## EXERCISE
In the listing below, print exactly the lines between the line holding "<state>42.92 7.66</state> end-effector" and the line holding "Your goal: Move", inclusive, and no more.
------------
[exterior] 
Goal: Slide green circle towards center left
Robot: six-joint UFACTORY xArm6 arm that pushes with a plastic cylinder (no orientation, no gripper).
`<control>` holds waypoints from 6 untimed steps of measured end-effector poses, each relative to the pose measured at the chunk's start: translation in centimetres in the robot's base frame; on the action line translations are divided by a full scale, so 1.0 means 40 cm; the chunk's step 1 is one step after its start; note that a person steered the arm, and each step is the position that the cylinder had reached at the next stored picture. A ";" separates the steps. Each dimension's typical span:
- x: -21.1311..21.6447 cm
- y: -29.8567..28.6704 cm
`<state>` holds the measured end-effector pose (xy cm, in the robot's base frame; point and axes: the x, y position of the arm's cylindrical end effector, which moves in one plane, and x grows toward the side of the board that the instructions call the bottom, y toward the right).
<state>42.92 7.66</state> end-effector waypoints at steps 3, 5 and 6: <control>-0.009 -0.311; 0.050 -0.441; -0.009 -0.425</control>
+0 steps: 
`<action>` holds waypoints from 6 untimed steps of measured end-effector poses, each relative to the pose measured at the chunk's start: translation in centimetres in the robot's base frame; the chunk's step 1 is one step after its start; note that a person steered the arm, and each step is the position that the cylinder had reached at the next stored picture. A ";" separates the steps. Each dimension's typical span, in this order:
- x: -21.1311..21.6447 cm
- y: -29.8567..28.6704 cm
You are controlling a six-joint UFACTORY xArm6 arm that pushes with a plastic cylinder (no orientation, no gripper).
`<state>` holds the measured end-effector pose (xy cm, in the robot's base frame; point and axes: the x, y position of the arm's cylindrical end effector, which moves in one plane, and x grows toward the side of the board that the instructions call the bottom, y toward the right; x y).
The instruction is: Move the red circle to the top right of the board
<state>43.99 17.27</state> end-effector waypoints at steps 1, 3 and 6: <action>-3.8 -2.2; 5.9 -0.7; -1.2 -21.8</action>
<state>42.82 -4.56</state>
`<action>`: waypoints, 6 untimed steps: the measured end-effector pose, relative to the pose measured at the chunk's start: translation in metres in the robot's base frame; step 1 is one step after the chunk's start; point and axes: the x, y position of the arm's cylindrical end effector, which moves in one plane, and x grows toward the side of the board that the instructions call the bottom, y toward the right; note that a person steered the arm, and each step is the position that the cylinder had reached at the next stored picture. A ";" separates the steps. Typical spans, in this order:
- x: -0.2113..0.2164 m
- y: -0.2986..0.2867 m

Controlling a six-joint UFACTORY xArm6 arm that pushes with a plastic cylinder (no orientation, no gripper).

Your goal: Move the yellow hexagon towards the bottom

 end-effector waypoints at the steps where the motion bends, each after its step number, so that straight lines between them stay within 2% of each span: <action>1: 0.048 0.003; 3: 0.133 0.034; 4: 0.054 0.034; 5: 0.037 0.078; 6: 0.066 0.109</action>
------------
## WORKED SOLUTION
<state>42.92 7.66</state> end-effector waypoints at steps 3, 5 and 6: <control>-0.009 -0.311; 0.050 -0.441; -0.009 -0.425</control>
+0 steps: 
`<action>` holds waypoints from 6 untimed steps of measured end-effector poses, each relative to the pose measured at the chunk's start: translation in centimetres in the robot's base frame; the chunk's step 1 is one step after its start; note that a person steered the arm, and each step is the position that the cylinder had reached at the next stored picture. A ";" separates the steps. Each dimension's typical span, in this order:
- x: -21.1311..21.6447 cm
- y: -29.8567..28.6704 cm
You are controlling a six-joint UFACTORY xArm6 arm that pushes with a plastic cylinder (no orientation, no gripper).
`<state>` holds the measured end-effector pose (xy cm, in the robot's base frame; point and axes: the x, y position of the arm's cylindrical end effector, which moves in one plane, and x grows toward the side of the board that the instructions call the bottom, y toward the right; x y).
The instruction is: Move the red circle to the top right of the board
<state>43.99 17.27</state> end-effector waypoints at steps 1, 3 and 6: <action>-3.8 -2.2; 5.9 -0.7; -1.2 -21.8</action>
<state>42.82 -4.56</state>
`<action>`: waypoints, 6 untimed steps: the measured end-effector pose, relative to the pose measured at the chunk's start: translation in metres in the robot's base frame; step 1 is one step after the chunk's start; point and axes: the x, y position of the arm's cylindrical end effector, which moves in one plane, and x grows toward the side of the board that the instructions call the bottom, y toward the right; note that a person steered the arm, and each step is the position that the cylinder had reached at the next stored picture. A ";" separates the steps. Typical spans, in this order:
- x: -0.2113..0.2164 m
- y: -0.2986..0.2867 m

Controlling a six-joint UFACTORY xArm6 arm that pushes with a plastic cylinder (no orientation, no gripper).

Your goal: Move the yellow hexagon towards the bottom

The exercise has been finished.